5.3. Sea Surface Temperature

[31] Instrumentally recorded sea surface temperature (SST) variability over the last century shows that, on a regional scale, interannual to decadal climate variability is the norm [Rodrigues et al., 2009]. Estimates from the sediment record are based on the U37k′ index, an index derived from the alkenones, a biomarker produced by coccolithophores. The index calculation followed the equation proposed by Müller et al. [1998], for which the error of estimate is of 1.5°C. Visual observation of its variability during the last century (Figure 7) shows little oscillation around 16°C at site 28B. At site 26B on the contrary, and even though the average value is also 16°C, the amplitude of variability is up to 4°C. When these estimated SST records are compared with the longer available series of instrumental SST from the SW coast of Portugal, the 28B alkenone-derived SST mainly represents winter temperature values, while the high variability observed for 26B closely follows the summer upwelling variability. Nevertheless, no significant correlations exist between the alkenone-derived SST and the instrumental SST. However, if correlations to all instrumental data sets are calculated, the PO287-26B alkenone-derived SSTs do show a positive significant correlation to the summer 1-degree resolution upwelling index (Table 1), indicating both the interplay between upwelling and the lower temperature of river waters as also visible in satellite images [Rodrigues et al., 2009, Figure 6]. That is, in years in which the strong upwelling conditions affect the normal river flow, warmer waters dominate site 26B. As for core 28B, the only significant correlation found is a positive correlation for the 1-degree resolution upwelling index calculated for the winter and spring months (Table 1).
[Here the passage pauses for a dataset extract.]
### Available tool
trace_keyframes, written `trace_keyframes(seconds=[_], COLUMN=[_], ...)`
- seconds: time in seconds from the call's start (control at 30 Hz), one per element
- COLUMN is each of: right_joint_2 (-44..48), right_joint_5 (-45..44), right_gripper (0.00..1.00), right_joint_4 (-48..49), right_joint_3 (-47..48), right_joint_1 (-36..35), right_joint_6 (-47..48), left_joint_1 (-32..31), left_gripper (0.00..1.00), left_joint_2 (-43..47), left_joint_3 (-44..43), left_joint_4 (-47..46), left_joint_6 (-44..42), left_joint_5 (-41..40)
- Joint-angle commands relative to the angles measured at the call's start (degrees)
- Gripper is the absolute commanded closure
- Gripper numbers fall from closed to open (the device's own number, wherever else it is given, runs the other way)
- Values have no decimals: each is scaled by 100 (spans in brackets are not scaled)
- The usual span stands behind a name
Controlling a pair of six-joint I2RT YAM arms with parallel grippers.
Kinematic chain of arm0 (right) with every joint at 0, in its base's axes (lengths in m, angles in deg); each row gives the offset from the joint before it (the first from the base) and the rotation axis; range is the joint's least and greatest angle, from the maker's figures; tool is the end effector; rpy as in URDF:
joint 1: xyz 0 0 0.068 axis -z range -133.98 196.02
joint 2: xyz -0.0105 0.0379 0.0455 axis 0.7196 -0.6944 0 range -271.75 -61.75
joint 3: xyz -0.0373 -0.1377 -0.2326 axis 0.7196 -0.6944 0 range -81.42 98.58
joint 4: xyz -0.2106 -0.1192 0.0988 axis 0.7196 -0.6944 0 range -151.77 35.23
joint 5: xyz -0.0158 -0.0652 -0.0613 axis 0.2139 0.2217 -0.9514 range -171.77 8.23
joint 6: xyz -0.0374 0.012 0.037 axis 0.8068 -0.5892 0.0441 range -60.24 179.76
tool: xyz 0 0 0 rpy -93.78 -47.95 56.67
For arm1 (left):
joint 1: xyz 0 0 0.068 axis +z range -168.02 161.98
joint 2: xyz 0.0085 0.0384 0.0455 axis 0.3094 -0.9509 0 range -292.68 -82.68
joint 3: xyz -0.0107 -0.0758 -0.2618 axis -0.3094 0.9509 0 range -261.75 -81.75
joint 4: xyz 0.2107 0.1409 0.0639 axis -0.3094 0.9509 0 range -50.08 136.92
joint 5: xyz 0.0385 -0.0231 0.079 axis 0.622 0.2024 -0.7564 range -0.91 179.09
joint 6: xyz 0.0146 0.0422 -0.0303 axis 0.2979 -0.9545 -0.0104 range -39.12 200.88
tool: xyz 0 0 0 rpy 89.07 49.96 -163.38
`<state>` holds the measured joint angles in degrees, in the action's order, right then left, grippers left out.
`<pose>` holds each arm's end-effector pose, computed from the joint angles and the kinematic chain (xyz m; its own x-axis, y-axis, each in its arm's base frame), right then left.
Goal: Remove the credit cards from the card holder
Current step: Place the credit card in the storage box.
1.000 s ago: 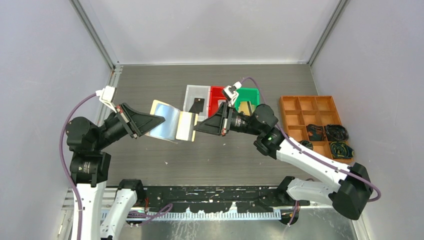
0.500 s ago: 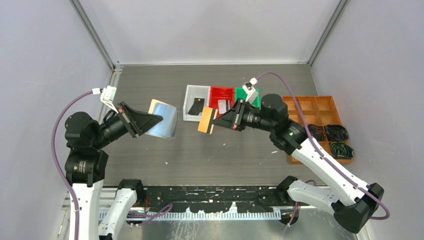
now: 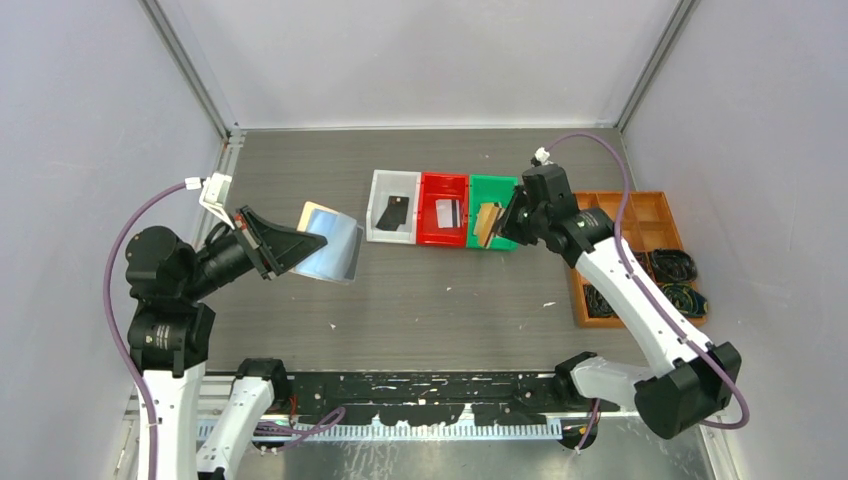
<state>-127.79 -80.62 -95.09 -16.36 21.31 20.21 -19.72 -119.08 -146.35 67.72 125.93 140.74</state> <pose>0.2186 0.1014 0.3383 -0.7371 0.3615 -0.5710 0.0489 0.8712 0.4885 0.0903 -0.0306 0.4393 -0.5628 -0.4226 -0.7104 0.5718 0.4217 -0.7038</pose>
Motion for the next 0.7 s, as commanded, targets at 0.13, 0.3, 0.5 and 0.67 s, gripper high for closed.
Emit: trace_keyframes(seconds=[0.13, 0.3, 0.5, 0.67], right_joint_2=[-826, -1794, -2941, -3459], right_joint_5=[-1247, -1139, -705, -464], right_gripper=[100, 99, 100, 99], right_joint_4=[-141, 56, 209, 275], right_joint_3=[702, 1216, 1740, 1882], right_joint_1=[382, 593, 650, 660], right_joint_6=[760, 975, 1137, 1186], left_joint_1=[34, 29, 33, 29], left_gripper=[100, 100, 100, 100], left_joint_2=[98, 89, 114, 147], left_joint_3=[-190, -170, -146, -123], left_joint_4=[-607, -768, -849, -905], left_joint_6=[305, 462, 597, 642], left_joint_5=[238, 308, 384, 433])
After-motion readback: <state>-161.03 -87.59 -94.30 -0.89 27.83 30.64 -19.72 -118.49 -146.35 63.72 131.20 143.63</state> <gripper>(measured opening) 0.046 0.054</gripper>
Thus, at core 28B location, the alkenone producers dominate the phytoplankton (as it can also be seen in Table 2) mainly during the winter-spring seasons and appear to be generated during winter upwelling pulses, therefore recording winter upwelling waters temperature.

Figure 7.

A. Comparison of the alkenone-derived SST along PO287-26B (thick blue) and 28B (thin blue) with the instrumentally measured winter SST (thick red). B. Comparison of the alkenone-derived SST along PO287-26B (thick blue) and the higher resolution estimated summer upwelling index (1967–2001, 1 × 1° - thick orange).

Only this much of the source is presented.